Tipica dell'età pediatrica, questa forma di cancro colpisce ogni anno due persone su un milione. Tale quota rappresenta l'1% di tutte le neoplasie del sistema nervoso centrale. La sopravvivenza a 5 anni dalla diagnosi è di poco superiore al 60%. Valori più alti (tra il 70% e l'80%) si registrano, invece, limitatamente ai soggetti adulti. Il medulloblastoma è un raro tumore al cervello che, molto probabilmente, prende origine dalle cellule progenitrici indifferenziate del cervelletto. Appartenente alla categoria dei carcinomi primitivi neuroectodermici dell'encefalo, è questa una neoplasia a crescita molto rapida e con un elevato potere infiltrativo.
Il medulloblastoma è il risultato di una mutazione genetica del Dna in grado di avviare un processo anomalo di divisione e accrescimento cellulare. La causa è ancora sconosciuta, esistono tuttavia alcuni fattori di rischio. Innanzitutto sotta la lente di ingrandimento vi sono due malattie congenite, ovvero la sindrome di Turcot e quella di Gorlin. Si è inoltre constatato che più della metà dei casi di questa tipologia di cancro interessano i soggetti di sesso maschile. I bambini di razza caucasica, poi, si ammalano con maggiore frequenza rispetto ai coetanei di origine afro-americana.
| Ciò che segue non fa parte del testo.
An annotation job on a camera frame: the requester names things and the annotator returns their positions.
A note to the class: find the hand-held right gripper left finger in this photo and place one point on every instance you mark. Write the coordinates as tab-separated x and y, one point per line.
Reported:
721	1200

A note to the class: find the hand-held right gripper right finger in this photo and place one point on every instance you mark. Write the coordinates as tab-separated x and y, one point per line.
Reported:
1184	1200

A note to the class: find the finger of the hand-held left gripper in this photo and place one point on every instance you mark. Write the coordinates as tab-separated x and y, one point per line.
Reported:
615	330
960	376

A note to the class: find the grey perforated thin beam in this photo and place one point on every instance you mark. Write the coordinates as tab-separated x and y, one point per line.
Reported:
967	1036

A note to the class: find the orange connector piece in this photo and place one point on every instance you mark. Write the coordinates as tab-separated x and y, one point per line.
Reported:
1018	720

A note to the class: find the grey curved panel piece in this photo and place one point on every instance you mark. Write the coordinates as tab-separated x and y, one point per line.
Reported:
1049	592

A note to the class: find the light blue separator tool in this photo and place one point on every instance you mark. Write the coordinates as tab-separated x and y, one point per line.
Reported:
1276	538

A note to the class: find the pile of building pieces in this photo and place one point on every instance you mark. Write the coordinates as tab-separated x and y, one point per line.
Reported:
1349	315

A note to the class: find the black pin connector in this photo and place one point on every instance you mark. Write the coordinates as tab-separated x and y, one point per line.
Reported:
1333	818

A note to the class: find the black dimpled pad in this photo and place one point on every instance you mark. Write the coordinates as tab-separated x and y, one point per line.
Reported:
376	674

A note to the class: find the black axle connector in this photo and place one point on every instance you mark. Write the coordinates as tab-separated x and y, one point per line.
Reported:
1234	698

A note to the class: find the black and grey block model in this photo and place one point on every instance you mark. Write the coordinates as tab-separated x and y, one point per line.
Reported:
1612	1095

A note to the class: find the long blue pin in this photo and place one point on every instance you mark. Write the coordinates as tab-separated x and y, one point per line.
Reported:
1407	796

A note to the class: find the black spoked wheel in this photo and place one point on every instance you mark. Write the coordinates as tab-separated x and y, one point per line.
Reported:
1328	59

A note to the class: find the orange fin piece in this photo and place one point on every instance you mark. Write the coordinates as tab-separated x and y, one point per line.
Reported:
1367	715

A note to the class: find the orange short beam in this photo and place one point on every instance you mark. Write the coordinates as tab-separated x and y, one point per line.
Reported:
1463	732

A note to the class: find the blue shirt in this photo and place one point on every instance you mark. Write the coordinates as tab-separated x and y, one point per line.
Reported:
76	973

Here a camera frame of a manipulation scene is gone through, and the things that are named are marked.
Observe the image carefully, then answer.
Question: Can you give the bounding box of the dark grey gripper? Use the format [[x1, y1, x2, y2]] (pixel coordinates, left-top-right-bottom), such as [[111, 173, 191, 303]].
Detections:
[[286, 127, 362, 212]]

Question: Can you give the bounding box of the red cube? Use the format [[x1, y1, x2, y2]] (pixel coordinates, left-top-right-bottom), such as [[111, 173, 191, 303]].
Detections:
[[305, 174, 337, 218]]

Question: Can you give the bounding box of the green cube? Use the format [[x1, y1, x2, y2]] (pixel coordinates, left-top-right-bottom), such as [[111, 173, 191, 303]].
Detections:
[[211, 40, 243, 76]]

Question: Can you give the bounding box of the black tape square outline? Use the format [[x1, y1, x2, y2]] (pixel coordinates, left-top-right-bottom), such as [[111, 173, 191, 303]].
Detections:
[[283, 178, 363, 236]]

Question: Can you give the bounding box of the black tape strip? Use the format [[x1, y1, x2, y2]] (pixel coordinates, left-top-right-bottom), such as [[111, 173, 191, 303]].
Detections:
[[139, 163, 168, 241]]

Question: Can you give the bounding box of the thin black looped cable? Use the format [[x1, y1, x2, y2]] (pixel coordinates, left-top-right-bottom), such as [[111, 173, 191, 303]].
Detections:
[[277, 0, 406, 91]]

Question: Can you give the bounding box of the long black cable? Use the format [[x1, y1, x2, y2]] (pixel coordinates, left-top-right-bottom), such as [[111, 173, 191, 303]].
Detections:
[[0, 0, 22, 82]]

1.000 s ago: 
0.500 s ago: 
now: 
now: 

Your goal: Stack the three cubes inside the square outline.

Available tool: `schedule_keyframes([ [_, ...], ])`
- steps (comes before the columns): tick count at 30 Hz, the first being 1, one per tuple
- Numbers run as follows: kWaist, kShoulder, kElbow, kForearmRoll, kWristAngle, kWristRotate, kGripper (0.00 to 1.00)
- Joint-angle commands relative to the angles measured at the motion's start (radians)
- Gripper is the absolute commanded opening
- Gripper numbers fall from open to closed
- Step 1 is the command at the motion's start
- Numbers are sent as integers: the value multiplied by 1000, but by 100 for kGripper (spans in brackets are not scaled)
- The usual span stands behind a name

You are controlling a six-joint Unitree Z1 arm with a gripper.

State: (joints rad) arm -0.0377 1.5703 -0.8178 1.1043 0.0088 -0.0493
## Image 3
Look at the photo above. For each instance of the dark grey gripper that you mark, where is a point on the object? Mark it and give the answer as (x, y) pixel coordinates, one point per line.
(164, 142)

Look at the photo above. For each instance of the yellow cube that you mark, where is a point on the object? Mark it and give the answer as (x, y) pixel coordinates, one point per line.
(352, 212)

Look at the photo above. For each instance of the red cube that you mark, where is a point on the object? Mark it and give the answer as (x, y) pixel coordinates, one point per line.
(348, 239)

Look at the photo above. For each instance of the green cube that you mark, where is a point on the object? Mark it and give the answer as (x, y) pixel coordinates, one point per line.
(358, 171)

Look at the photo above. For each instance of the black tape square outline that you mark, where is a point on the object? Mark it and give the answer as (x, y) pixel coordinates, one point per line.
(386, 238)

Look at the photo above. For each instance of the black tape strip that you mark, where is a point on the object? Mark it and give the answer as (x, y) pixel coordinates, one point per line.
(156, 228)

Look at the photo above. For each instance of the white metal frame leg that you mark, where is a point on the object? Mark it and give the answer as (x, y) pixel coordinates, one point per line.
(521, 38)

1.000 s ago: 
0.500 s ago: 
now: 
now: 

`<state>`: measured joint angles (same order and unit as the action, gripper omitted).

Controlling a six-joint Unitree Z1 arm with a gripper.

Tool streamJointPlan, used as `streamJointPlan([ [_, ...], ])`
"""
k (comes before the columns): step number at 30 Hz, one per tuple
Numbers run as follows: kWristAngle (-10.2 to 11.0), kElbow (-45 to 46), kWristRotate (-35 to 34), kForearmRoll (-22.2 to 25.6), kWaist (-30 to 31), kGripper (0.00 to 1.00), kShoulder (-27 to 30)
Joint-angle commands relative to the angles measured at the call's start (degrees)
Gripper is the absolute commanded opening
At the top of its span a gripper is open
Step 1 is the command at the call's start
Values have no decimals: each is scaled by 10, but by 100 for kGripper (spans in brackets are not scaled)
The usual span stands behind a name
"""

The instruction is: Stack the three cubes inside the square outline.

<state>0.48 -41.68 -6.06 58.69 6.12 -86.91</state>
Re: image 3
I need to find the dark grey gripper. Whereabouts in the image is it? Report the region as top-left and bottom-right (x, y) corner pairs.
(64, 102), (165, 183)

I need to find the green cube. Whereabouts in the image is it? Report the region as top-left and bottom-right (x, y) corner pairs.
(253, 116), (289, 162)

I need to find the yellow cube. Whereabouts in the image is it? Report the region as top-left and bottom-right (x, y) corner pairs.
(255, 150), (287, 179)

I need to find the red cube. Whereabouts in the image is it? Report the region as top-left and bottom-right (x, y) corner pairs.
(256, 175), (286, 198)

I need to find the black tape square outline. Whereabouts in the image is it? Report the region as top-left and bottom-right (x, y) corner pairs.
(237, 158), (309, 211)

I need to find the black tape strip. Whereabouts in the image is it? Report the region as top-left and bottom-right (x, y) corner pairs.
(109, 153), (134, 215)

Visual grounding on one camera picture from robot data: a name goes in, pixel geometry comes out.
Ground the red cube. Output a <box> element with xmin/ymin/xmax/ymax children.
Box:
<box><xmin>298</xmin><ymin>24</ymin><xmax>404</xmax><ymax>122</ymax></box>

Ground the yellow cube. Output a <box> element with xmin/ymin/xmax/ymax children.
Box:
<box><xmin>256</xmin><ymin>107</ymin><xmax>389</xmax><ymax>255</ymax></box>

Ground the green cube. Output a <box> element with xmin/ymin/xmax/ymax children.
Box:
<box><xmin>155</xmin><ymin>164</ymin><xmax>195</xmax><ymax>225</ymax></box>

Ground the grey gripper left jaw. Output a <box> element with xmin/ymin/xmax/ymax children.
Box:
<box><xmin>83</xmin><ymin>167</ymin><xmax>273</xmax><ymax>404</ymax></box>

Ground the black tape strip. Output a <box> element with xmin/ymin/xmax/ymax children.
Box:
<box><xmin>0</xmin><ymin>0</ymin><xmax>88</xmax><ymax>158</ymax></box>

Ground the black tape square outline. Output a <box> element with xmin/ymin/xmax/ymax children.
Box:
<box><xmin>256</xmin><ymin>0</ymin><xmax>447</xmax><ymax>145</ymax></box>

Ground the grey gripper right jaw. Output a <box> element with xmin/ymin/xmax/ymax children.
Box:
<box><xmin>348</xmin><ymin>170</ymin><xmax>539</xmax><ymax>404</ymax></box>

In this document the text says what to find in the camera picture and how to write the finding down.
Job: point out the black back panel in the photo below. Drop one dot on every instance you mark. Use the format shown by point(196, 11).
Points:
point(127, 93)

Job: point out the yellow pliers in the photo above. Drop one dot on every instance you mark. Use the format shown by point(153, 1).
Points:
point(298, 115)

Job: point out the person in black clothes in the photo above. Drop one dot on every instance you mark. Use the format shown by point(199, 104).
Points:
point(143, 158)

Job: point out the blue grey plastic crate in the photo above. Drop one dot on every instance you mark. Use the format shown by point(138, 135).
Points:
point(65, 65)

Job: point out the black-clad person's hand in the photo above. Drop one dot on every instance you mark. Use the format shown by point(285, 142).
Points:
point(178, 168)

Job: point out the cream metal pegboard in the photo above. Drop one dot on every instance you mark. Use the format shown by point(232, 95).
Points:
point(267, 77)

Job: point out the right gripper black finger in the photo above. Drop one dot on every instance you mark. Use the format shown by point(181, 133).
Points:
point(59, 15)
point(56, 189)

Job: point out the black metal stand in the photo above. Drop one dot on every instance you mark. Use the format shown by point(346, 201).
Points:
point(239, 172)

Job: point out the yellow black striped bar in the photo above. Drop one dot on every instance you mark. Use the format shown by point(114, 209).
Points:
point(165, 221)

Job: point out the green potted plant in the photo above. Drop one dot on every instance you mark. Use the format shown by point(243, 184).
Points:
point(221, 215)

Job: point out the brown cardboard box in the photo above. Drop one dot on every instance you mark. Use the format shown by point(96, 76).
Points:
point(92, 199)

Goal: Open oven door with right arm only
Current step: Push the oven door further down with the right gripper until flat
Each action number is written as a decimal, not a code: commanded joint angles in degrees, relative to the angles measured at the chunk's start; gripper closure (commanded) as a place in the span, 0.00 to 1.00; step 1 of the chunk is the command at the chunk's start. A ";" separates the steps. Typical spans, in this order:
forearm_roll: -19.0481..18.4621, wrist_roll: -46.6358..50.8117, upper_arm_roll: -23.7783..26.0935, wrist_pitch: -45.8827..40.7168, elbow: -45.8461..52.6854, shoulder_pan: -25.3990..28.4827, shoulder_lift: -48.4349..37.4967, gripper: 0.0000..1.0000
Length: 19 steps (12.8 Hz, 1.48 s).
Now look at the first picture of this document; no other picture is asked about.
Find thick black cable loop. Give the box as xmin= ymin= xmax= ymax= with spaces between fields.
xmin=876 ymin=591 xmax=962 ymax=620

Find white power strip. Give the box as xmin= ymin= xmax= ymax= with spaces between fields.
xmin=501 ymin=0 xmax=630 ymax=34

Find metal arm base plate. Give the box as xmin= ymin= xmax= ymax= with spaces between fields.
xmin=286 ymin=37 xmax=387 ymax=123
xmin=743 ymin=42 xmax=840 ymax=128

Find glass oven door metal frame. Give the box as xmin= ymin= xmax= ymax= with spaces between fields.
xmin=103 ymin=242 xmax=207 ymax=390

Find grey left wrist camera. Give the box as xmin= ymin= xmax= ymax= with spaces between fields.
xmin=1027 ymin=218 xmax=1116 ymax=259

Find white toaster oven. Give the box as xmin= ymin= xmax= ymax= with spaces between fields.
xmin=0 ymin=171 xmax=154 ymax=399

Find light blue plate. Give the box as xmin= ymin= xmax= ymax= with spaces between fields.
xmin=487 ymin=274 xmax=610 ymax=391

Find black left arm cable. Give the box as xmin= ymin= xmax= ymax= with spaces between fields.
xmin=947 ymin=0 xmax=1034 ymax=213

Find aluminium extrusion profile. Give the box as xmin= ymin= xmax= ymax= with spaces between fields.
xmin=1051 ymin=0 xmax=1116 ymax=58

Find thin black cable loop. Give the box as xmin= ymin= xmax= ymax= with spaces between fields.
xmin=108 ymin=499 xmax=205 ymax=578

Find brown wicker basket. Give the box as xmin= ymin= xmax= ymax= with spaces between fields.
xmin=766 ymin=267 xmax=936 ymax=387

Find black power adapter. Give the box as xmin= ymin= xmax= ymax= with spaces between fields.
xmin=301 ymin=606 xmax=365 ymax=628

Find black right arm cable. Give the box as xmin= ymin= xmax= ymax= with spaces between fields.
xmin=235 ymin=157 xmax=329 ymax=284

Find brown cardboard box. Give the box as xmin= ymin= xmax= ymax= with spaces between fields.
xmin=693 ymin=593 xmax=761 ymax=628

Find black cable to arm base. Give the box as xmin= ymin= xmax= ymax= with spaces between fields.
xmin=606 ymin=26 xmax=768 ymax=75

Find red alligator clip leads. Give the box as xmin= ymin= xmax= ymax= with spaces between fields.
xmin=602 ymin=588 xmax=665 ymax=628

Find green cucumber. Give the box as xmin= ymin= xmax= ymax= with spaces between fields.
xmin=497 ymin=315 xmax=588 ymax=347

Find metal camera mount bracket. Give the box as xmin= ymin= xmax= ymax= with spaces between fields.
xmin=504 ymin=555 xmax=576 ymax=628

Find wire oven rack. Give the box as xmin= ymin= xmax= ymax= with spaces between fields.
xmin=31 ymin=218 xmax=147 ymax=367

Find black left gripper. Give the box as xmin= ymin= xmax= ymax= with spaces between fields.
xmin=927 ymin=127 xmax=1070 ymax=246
L'intensità e la complessità del quadro sintomatologico varia da paziente a paziente, a seconda della posizione e della grandezza della massa tumorale. Una delle prime manifestazioni del medulloblastoma è l'aumento della pressione endocranica a causa dell'edema o di un'ostruzione al normale flusso del liquido cerebrospinale. La pressione elevata provoca mal di testa, nausea e vomito (specialmente al mattino), svogliatezza, alterazioni dell'appetito. Con l'avanzare della malattia compaiono altri segni clinici, tra cui:
- Deficit di coordinazione, il soggetto cade frequentemente e assume strane andature;
- Cambiamenti della personalità e del comportamento;
- Vertigini;
- Perdita della sensibilità facciale;
- Problemi di vista, in particolare diplopia (visione doppia);
- Paralisi del VI nervo cranico e nistagmo, ovvero di una condizione caratterizzata dal movimento involontario, rapido e continuo degli occhi;
- Papilledema, ossia edema della papilla ottica.
La fenformina, un farmaco che fino a qualche tempo fa veniva prescritto per curare il diabete, è in grado di bloccare la progressione del medulloblastoma. A questa conclusione sono giunti gli scienziati dell'Università La Sapienza di Roma, dell'Istituto Pasteur Italia e dell'Istituto Italiano di Tecnologia, tutti coordinati da Gianluca Canettieri. La ricerca, sostenuta dalla Fondazione Airc, è stata pubblicata sulla rivista scientifica Cell Reports. Lo studio italiano ha finalmente svelato il meccanismo biochimico alla base della fenformina. Il principio attivo di questo farmaco agisce su una specie di interruttore cellulare, l'mGPD, che si trova nei mitocondri.
Esso provoca un'alterazione dello stato di carica elettrica interno alla cellula tumorale. Tale alterazione determina, poi, una inibizione della crescita tumorale. La fenformina si comporta, quindi, come una batteria al contrario, carica le cellule cancerose per poi spegnerle.